- What is needed: Everything from the line containing "Query: green cup" through the last line of the material must be restated word for word, and only that.

****

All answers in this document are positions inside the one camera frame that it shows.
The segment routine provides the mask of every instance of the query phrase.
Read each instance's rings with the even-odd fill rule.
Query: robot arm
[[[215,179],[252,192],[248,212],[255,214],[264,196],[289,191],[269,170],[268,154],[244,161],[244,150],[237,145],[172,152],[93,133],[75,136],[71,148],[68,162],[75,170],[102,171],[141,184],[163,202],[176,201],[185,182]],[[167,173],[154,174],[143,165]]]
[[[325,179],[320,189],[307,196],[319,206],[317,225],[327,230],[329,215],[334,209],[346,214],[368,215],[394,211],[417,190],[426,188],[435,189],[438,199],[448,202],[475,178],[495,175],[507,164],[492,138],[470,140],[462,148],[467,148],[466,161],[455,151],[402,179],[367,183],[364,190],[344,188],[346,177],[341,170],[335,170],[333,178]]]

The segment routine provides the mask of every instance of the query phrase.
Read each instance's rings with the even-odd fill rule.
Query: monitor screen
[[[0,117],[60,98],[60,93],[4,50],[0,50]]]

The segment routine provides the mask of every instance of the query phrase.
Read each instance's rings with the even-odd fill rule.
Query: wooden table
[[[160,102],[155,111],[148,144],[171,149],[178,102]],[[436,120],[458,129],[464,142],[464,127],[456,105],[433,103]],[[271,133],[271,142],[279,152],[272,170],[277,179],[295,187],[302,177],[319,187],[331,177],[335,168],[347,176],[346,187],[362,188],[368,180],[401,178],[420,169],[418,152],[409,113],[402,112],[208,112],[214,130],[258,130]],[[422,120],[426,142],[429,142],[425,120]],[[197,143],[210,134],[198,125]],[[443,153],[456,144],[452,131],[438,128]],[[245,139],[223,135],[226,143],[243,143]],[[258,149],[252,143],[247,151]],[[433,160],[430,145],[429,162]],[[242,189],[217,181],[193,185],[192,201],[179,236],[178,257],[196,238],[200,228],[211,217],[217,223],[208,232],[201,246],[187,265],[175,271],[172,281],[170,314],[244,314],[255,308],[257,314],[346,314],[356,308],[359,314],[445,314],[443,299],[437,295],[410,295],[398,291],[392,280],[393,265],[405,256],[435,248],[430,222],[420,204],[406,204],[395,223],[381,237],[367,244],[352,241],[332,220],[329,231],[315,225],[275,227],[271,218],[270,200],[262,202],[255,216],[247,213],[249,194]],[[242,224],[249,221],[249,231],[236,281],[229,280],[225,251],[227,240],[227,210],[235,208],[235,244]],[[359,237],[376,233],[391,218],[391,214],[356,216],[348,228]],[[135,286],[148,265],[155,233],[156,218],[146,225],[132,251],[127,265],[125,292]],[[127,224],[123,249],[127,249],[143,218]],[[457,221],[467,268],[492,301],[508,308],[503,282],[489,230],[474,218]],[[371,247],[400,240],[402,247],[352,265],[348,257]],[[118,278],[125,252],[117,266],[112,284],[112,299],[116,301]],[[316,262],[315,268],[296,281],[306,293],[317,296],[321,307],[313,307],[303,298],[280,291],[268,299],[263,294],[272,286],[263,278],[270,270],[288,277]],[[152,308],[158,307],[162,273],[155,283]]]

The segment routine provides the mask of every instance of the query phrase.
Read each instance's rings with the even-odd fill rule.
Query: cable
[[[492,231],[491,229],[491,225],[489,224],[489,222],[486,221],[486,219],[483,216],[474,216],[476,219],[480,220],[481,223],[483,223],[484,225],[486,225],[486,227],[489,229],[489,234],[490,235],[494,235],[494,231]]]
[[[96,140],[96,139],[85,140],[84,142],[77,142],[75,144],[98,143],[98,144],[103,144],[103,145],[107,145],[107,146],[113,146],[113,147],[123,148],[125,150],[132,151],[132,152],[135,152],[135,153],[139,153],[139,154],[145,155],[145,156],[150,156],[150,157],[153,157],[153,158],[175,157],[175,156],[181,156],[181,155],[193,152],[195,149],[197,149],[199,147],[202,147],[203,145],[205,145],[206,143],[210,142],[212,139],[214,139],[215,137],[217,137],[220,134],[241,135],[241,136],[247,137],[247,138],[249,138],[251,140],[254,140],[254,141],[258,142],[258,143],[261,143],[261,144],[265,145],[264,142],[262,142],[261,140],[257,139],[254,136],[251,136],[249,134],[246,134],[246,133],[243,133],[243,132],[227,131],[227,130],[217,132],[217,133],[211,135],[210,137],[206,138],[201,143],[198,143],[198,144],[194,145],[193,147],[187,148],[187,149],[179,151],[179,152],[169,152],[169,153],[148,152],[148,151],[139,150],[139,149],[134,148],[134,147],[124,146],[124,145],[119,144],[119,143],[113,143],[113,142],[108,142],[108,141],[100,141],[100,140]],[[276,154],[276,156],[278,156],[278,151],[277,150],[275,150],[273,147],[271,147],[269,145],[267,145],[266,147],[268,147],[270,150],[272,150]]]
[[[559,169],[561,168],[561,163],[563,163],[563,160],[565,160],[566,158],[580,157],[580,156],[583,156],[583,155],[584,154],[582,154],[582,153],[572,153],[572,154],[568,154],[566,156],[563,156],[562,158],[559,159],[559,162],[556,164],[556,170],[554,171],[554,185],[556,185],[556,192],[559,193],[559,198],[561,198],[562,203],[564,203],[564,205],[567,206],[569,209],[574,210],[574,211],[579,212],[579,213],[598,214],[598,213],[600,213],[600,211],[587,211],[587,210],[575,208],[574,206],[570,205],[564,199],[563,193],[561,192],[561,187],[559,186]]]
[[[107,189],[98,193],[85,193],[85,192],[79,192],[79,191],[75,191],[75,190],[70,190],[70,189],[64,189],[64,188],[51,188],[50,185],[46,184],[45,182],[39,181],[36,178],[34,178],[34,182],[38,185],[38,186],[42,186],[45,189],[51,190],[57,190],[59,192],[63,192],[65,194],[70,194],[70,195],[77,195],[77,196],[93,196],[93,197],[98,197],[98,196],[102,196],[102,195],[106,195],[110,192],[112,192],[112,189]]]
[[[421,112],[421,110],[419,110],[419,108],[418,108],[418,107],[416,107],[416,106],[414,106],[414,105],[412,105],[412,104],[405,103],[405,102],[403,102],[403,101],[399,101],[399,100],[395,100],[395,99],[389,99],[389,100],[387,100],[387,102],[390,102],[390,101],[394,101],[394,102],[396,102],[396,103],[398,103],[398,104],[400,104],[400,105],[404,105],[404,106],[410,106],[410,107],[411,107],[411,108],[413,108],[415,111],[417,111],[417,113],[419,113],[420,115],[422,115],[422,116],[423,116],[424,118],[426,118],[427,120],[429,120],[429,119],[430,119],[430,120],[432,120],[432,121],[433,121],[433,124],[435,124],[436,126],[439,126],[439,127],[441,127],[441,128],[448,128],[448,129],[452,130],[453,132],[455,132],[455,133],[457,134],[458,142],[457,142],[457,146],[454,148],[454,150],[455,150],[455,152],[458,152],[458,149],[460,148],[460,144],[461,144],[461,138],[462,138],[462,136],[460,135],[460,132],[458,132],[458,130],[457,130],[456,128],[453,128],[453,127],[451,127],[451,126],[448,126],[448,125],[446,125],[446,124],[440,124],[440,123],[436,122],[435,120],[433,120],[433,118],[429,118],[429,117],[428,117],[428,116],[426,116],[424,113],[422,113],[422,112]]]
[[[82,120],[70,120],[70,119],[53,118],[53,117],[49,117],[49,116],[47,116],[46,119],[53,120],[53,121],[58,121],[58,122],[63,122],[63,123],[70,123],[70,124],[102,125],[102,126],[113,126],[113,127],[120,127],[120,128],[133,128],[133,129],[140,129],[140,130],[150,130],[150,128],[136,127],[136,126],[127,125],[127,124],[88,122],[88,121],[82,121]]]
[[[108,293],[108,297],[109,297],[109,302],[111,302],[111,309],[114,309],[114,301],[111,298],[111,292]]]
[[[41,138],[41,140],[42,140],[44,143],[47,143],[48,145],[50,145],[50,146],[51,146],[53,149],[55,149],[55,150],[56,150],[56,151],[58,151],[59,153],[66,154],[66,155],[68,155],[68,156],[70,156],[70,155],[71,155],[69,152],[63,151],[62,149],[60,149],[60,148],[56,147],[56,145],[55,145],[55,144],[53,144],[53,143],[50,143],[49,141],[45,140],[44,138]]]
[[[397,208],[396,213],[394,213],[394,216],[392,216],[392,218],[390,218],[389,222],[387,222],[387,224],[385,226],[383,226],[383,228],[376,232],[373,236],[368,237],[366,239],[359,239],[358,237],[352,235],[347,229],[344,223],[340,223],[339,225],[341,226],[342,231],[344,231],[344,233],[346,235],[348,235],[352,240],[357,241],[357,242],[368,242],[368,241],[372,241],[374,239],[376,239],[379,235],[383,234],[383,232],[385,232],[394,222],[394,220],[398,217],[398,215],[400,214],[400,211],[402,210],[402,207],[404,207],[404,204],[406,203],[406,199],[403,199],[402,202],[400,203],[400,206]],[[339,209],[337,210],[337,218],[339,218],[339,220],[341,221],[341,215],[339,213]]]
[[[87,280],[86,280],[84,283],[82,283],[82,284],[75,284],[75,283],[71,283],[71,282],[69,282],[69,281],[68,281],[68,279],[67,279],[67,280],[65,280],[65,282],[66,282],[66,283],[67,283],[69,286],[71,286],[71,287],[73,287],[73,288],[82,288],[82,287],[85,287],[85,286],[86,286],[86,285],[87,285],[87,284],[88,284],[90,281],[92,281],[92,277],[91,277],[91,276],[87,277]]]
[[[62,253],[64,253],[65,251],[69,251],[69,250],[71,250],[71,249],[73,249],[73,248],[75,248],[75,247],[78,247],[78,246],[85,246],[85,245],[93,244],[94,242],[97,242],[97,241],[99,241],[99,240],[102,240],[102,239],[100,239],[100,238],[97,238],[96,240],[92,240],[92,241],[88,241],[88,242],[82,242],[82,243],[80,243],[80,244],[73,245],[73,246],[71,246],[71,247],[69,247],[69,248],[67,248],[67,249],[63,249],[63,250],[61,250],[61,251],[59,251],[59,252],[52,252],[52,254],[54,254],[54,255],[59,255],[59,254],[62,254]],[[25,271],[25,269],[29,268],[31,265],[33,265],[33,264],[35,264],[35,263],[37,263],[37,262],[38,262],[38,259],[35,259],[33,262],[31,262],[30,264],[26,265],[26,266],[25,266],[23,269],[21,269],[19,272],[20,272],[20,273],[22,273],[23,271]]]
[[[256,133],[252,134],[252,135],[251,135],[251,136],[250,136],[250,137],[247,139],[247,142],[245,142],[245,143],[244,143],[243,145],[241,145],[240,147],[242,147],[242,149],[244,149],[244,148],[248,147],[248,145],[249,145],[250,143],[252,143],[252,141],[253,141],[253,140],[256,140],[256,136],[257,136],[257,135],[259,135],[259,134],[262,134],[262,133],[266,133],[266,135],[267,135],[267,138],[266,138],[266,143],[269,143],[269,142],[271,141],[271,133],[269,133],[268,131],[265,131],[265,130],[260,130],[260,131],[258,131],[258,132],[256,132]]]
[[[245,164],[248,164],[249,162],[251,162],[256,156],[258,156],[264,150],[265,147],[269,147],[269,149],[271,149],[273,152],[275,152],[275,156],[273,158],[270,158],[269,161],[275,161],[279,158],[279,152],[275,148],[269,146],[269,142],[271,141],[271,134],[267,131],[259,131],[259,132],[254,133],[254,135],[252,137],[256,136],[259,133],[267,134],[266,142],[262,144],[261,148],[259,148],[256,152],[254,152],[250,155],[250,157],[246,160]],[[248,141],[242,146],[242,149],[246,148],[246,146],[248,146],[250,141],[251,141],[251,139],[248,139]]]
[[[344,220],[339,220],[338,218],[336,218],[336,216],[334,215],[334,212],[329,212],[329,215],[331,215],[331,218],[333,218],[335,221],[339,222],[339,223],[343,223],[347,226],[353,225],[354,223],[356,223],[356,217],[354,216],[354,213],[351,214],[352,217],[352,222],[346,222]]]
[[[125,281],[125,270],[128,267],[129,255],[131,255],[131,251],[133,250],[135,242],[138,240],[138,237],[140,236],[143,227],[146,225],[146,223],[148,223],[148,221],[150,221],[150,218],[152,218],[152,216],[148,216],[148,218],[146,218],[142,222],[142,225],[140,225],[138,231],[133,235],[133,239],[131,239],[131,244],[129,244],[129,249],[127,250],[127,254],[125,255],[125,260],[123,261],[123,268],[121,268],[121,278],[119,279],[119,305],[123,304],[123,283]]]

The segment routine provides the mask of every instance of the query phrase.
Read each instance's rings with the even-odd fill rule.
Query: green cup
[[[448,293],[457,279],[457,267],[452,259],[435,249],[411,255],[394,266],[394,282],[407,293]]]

****

- Response for this exercise:
Query: green cup
[[[448,293],[457,279],[457,267],[452,259],[435,249],[411,255],[394,266],[394,282],[407,293]]]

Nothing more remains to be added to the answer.